## Recorded data

%%

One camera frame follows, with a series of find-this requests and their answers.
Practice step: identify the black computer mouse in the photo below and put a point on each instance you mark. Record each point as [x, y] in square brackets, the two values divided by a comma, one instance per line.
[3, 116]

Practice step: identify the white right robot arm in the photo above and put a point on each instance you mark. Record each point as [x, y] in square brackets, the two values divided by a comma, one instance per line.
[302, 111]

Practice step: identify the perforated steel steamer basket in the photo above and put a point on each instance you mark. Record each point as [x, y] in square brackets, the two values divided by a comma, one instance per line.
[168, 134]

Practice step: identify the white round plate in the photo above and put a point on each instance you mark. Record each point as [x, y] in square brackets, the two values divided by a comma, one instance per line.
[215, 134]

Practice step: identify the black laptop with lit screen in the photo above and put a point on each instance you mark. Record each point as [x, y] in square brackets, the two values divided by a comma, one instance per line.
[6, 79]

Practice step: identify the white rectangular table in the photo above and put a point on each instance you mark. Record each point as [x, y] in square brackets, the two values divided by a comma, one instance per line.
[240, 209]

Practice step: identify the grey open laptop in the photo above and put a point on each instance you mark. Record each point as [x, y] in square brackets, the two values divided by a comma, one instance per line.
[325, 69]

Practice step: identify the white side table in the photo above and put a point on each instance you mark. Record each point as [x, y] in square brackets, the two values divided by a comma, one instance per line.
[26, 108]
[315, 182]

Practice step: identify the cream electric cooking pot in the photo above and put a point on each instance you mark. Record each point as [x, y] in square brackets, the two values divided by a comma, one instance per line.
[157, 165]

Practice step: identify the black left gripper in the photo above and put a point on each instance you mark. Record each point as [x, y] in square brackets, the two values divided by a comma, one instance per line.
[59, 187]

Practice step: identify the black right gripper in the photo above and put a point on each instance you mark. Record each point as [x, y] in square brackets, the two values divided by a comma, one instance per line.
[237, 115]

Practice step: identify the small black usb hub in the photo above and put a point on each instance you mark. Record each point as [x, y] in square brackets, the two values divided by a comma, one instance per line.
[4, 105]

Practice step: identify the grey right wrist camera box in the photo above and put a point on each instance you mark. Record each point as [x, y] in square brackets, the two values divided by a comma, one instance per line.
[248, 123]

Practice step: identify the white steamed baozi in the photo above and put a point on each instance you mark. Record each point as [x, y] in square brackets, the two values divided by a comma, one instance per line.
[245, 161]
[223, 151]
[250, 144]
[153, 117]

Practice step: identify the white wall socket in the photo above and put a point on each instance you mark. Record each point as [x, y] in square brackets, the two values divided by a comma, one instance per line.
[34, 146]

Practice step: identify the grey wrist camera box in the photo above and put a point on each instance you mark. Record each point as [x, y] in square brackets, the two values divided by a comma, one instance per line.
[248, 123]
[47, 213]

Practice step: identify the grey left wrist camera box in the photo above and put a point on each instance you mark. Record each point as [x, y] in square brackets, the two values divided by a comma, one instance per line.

%%

## Work required
Word for word, write out every entry shown above.

## Answer section
One camera frame follows, with a series of find-this requests and their answers.
Practice step: identify the black computer mouse in the photo below and put a point on each instance you mark. Record each point as [x, y] in square brackets, the two values divided by a comma, one instance per line.
[3, 116]

Practice step: identify the white right robot arm in the photo above and put a point on each instance you mark. Record each point as [x, y] in square brackets, the two values divided by a comma, one instance per line.
[302, 111]

Practice step: identify the perforated steel steamer basket in the photo above and put a point on each instance you mark. Record each point as [x, y] in square brackets, the two values divided by a comma, one instance per line.
[168, 134]

Practice step: identify the white round plate in the photo above and put a point on each instance you mark. Record each point as [x, y] in square brackets, the two values divided by a comma, one instance per line.
[215, 134]

Practice step: identify the black laptop with lit screen in the photo above and put a point on each instance you mark. Record each point as [x, y] in square brackets, the two values divided by a comma, one instance per line.
[6, 79]

Practice step: identify the white rectangular table in the photo above and put a point on each instance you mark. Record each point as [x, y] in square brackets, the two values divided by a comma, one instance per line.
[240, 209]

Practice step: identify the grey open laptop in the photo above and put a point on each instance you mark. Record each point as [x, y] in square brackets, the two values divided by a comma, one instance per line.
[325, 69]

Practice step: identify the white side table in the photo above and put a point on each instance you mark. Record each point as [x, y] in square brackets, the two values divided by a comma, one instance per line.
[26, 108]
[315, 182]

Practice step: identify the cream electric cooking pot in the photo above and put a point on each instance you mark. Record each point as [x, y] in square brackets, the two values divided by a comma, one instance per line.
[157, 165]

Practice step: identify the black left gripper in the photo above and put a point on each instance you mark. Record each point as [x, y] in square brackets, the two values divided by a comma, one instance per line.
[59, 187]

Practice step: identify the black right gripper in the photo above and put a point on each instance you mark. Record each point as [x, y] in square brackets, the two values divided by a comma, one instance per line.
[237, 115]

Practice step: identify the small black usb hub in the photo above and put a point on each instance you mark. Record each point as [x, y] in square brackets, the two values divided by a comma, one instance per line.
[4, 105]

Practice step: identify the grey right wrist camera box in the photo above and put a point on each instance you mark. Record each point as [x, y] in square brackets, the two values divided by a comma, one instance per line.
[248, 123]

Practice step: identify the white steamed baozi in the photo above and put a point on each instance you mark. Record each point as [x, y] in square brackets, the two values divided by a comma, one instance per line.
[245, 161]
[223, 151]
[250, 144]
[153, 117]

Practice step: identify the white wall socket in the photo above and put a point on each instance you mark. Record each point as [x, y] in square brackets, the two values divided by a comma, one instance per line.
[34, 146]

Practice step: identify the grey wrist camera box in the photo above and put a point on each instance you mark. Record each point as [x, y] in square brackets, the two values divided by a comma, one instance per line.
[248, 123]
[47, 213]

Practice step: identify the grey left wrist camera box in the photo above and put a point on each instance you mark. Record each point as [x, y] in square brackets, the two values divided by a comma, one instance per line.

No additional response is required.